**Work required:** From the first line to the last, copy the material exactly and leave the pictures out.
Raw data Start Marker
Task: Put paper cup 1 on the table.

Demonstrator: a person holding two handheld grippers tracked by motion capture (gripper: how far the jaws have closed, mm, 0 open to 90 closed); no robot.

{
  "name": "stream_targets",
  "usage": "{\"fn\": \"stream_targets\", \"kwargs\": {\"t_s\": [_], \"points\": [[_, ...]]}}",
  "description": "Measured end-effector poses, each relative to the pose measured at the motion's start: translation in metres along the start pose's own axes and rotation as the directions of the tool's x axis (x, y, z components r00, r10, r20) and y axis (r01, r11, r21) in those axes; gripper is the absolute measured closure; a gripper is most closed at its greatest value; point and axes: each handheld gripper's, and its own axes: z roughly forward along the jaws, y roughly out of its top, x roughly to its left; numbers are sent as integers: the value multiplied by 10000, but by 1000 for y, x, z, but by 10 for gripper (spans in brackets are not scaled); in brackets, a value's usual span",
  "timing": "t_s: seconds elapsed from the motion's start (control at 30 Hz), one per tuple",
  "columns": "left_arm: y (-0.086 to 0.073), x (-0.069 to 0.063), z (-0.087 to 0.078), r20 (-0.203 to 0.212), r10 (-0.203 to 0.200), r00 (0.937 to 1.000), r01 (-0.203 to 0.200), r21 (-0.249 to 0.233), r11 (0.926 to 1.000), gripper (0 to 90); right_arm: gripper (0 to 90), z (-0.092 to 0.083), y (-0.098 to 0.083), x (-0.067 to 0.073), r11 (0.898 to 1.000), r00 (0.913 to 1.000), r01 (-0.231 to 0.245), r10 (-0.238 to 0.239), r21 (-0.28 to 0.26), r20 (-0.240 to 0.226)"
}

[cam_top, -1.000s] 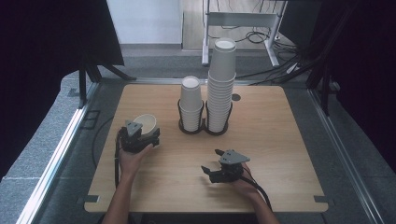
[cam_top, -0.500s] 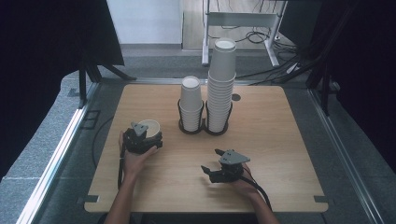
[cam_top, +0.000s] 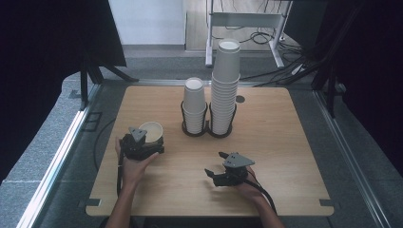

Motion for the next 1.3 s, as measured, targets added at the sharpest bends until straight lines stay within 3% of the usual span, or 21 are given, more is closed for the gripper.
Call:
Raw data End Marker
**Written answer:**
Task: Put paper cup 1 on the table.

Demonstrator: a person holding two handheld grippers tracked by motion capture (gripper: how far the jaws have closed, mm, 0 open to 90 closed); no robot.

{
  "name": "stream_targets",
  "usage": "{\"fn\": \"stream_targets\", \"kwargs\": {\"t_s\": [_], \"points\": [[_, ...]]}}",
  "description": "Measured end-effector poses, each relative to the pose measured at the motion's start: translation in metres along the start pose's own axes and rotation as the directions of the tool's x axis (x, y, z components r00, r10, r20) and y axis (r01, r11, r21) in those axes; gripper is the absolute measured closure; a gripper is most closed at its greatest value; point and axes: each handheld gripper's, and its own axes: z roughly forward along the jaws, y roughly out of its top, x roughly to its left; numbers are sent as integers: the value multiplied by 10000, but by 1000 for y, x, z, but by 10 for gripper (spans in brackets are not scaled); in brackets, a value's usual span",
  "timing": "t_s: seconds elapsed from the motion's start (control at 30 Hz), one per tuple",
  "columns": "left_arm: y (-0.086 to 0.073), x (-0.069 to 0.063), z (-0.087 to 0.078), r20 (-0.203 to 0.212), r10 (-0.203 to 0.200), r00 (0.937 to 1.000), r01 (-0.203 to 0.200), r21 (-0.249 to 0.233), r11 (0.926 to 1.000), gripper (0 to 90); right_arm: gripper (0 to 90), z (-0.092 to 0.083), y (-0.098 to 0.083), x (-0.067 to 0.073), r11 (0.898 to 1.000), r00 (0.913 to 1.000), r01 (-0.231 to 0.245), r10 (-0.238 to 0.239), r21 (-0.28 to 0.26), r20 (-0.240 to 0.226)"
}

[cam_top, -1.000s] 
[cam_top, -0.500s] 
[cam_top, +0.000s] 

Motion for the next 1.3 s, as measured, targets added at the sharpest bends until straight lines stay within 3% of the usual span, or 21 are given, more is closed for the gripper.
Call:

No additional output is expected for this exercise.